I believe they stopped doing so when compute became (relatively) cheap
at the expense of memory and I/O becoming expensive.

I know, it does not help you much, but perhaps something to think about

Ole Holm Nielsen

unread,
Sep 29, 2022, 8:52:12 AM9/29/22
to slurm...@lists.schedmd.com
Hi Loris,

On 9/29/22 09:26, Loris Bennett wrote:
> Has anyone already come up with a good way to identify non-MPI jobs which
> request multiple cores but don't restrict themselves to a single node,
> leaving cores idle on all but the first node?
>
> I can see that this is potentially not easy, since an MPI job might have
> still have phases where only one core is actually being used.

Just an idea: The "pestat -F" tool[1] will tell you if any nodes have an
"unexpected" CPU load. If you see the same JobID runing on multiple nodes
with a too low CPU load, that might point to a job such as you describe.

/Ole

[1] https://github.com/OleHolmNielsen/Slurm_tools/tree/master/pestat

Loris Bennett

unread,
Sep 29, 2022, 9:21:41 AM9/29/22
to Slurm User Community List
Hi Davide,

That is a interesting idea. We already do some averaging, but over the
whole of the past month. For each user we use the output of seff to
generate two scatterplots: CPU-efficiency vs. CPU-hours and
memory-efficiency vs. GB-hours. See

https://www.fu-berlin.de/en/sites/high-performance-computing/Dokumentation/Statistik

However, I am mainly interested in being able to cancel some of the inefficient
jobs before they have run for too long.

Cheers,

Loris

Loris Bennett

unread,
Sep 29, 2022, 9:41:27 AM9/29/22
to Slurm User Community List
Hi Ole,
I do already use 'pestat -F' although this flags over 100 of our 170
nodes, so it results in a bit of information overload. I guess it would
be nice if the sensitivity of the flagging could be tweaked on the
command line, so that only the worst nodes are shown.
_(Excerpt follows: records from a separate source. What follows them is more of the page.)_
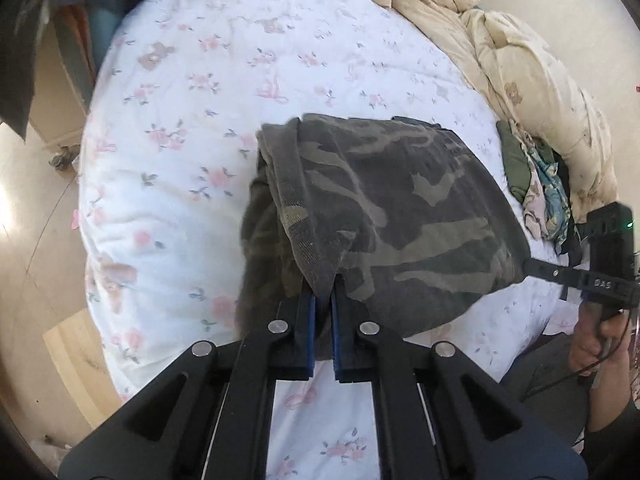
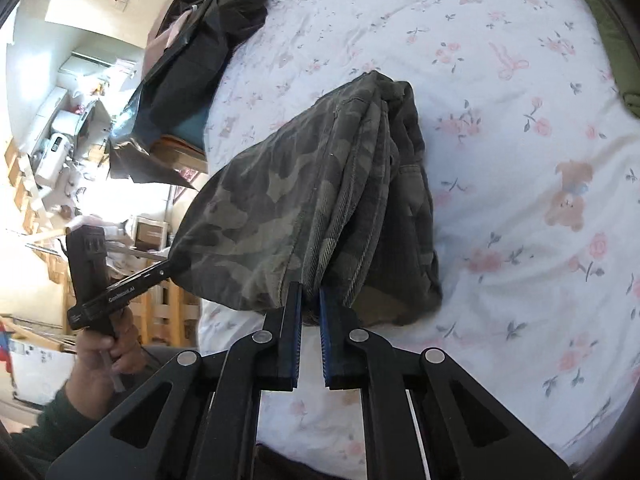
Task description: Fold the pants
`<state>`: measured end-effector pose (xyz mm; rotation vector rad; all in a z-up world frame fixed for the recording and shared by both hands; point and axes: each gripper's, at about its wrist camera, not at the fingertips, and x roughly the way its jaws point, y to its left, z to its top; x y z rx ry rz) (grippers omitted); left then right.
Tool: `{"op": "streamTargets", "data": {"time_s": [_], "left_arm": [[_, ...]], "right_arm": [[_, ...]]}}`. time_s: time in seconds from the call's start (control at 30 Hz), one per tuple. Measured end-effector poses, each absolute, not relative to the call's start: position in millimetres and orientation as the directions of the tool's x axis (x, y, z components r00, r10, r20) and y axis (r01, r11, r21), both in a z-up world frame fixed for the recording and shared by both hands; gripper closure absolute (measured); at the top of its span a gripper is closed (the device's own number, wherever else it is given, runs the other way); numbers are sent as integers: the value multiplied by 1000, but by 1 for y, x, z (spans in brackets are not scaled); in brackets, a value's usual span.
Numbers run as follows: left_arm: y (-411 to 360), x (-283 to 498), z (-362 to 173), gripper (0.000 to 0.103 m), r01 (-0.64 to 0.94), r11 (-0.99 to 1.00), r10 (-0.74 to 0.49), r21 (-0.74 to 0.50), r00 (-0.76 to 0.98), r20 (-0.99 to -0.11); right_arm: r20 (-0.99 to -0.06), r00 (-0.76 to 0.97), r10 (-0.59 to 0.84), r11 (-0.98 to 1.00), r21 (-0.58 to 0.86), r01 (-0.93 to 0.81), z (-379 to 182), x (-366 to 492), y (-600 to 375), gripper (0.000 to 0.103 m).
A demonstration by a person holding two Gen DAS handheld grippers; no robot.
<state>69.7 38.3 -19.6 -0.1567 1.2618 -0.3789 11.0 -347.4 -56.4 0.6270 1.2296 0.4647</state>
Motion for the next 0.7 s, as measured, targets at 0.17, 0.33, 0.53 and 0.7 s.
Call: {"op": "streamTargets", "data": {"time_s": [0.17, 0.33, 0.53, 0.7], "left_arm": [[29, 75, -72, 101, 177, 974, -167, -139, 153, -974], [7, 69, -111, 100, 251, 968, -37, -12, 96, -995], [52, 77, -71, 55, 64, 984, -173, -167, 105, -979], [74, 132, -39, 54, 13, 964, -263, -267, 224, -938]], "right_arm": [[-853, 107, 511, 848, 520, 100, -117, 12, -327, 95], [-919, 66, 390, 918, 393, 54, -131, 19, -312, 89], [-921, 118, 370, 924, 378, 50, -83, 26, -334, 83], [-882, 220, 417, 888, 447, 106, -57, 64, -364, 63]]}}
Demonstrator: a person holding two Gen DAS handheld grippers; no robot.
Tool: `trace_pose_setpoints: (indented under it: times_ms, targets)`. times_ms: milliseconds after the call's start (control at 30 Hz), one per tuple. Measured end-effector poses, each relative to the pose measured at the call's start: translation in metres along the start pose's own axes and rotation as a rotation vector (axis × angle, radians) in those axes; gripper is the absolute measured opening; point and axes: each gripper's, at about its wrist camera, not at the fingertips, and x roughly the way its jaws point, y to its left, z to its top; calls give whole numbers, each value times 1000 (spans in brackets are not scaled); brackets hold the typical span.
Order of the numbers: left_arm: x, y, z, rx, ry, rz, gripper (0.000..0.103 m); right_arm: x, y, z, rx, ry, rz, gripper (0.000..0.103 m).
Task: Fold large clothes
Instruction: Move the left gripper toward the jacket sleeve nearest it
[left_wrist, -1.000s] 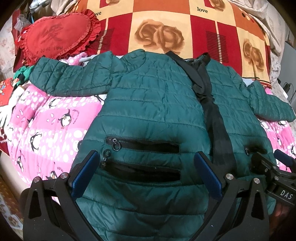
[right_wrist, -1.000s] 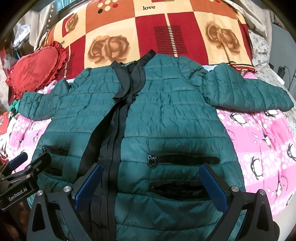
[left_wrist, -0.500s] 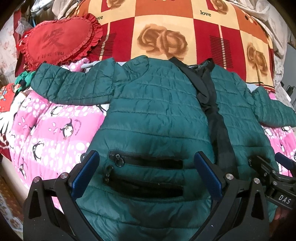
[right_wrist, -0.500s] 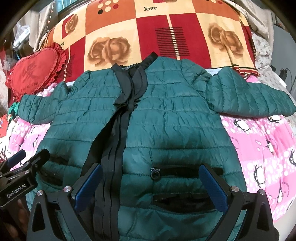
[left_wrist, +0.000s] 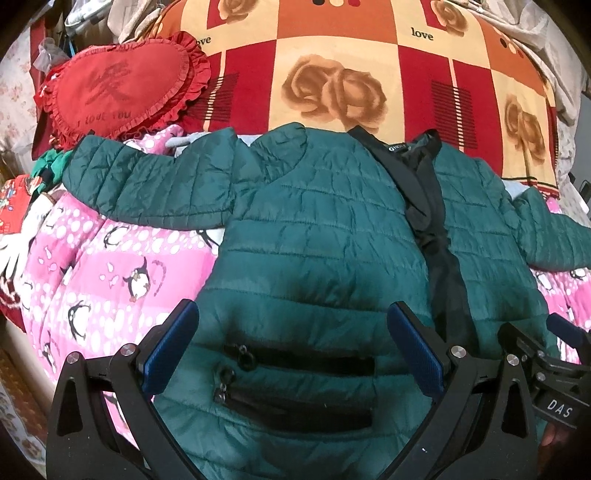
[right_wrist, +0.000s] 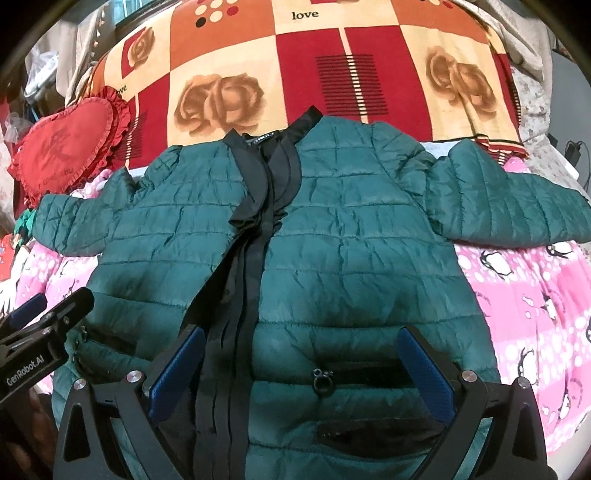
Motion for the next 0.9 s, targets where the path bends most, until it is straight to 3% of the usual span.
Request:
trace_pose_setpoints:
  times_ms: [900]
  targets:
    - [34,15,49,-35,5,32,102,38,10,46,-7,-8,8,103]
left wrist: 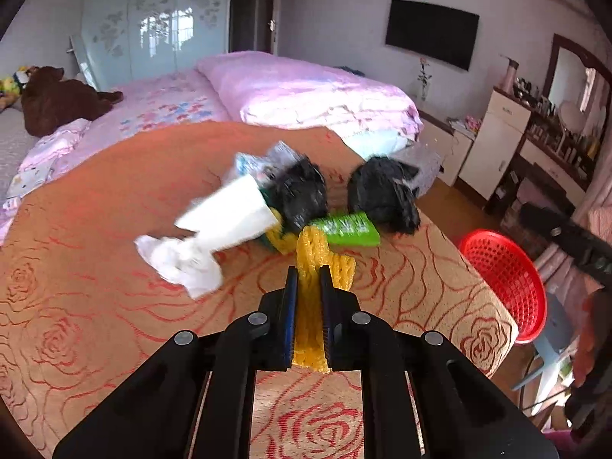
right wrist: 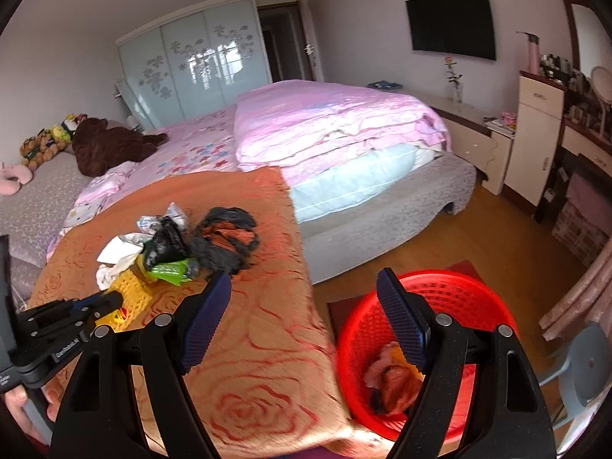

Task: Collect trash
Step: 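Return to the bed and grasp another yellow foam net with the left tool, then grasp the black plastic bag with the right tool while the left tool holds the yellow net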

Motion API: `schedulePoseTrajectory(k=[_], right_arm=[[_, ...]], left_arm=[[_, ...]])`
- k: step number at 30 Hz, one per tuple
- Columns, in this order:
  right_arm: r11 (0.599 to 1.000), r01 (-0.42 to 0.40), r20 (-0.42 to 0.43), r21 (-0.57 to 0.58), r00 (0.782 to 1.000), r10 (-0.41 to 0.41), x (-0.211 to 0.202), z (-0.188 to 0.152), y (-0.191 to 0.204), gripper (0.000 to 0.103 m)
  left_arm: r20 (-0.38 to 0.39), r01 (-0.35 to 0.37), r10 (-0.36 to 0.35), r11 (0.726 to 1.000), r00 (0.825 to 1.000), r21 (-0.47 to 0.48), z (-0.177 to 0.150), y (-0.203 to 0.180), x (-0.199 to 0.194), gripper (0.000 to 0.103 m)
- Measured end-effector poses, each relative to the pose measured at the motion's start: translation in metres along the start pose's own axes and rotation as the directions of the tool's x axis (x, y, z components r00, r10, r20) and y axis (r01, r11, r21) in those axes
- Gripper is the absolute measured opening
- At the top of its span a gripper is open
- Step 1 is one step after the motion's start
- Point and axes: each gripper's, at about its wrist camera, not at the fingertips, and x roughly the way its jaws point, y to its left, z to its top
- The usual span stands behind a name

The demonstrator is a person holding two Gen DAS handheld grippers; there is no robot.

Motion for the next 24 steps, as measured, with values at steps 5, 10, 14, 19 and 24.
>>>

I also use some wrappers around 'sueff' from

https://github.com/ubccr/stubl

to generate part of an ASCII dashboard (an dasciiboard?), which looks
like

Username Mem_Request Max_Mem_Use CPU_Efficiency Number_of_CPUs_In_Use
alpha 42000M 0.03Gn 48.80% (0.98 of 2)
beta 10500M 11.01Gn 99.55% (3.98 of 4)
gamma 8000M 8.39Gn 99.64% (63.77 of 64)
...
chi varied 3.96Gn 83.65% (248.44 of 297)
phi 1800M 1.01Gn 98.79% (248.95 of 252)
omega 16G 4.61Gn 99.69% (127.60 of 128)

== Above data from: Thu 29 Sep 15:26:29 CEST 2022 =============================

and just loops every 30 seconds. This is what I use to spot users with
badly configured jobs.

However, I'd really like to be able to identify non-MPI jobs on multiple
nodes automatically.

Bernstein, Noam CIV USN NRL (6393) Washington DC (USA)

unread,
Sep 29, 2022, 10:04:58 AM9/29/22
to Slurm User Community List
Can you check slurm for a job that requests multiple nodes but doesn't have mpirun (or srun, or mpiexec) running on its head node?

Ward Poelmans

unread,
Sep 29, 2022, 10:13:44 AM9/29/22
to slurm...@lists.schedmd.com
Hi Loris,

On 29/09/2022 09:26, Loris Bennett wrote:

> I can see that this is potentially not easy, since an MPI job might have
> still have phases where only one core is actually being used.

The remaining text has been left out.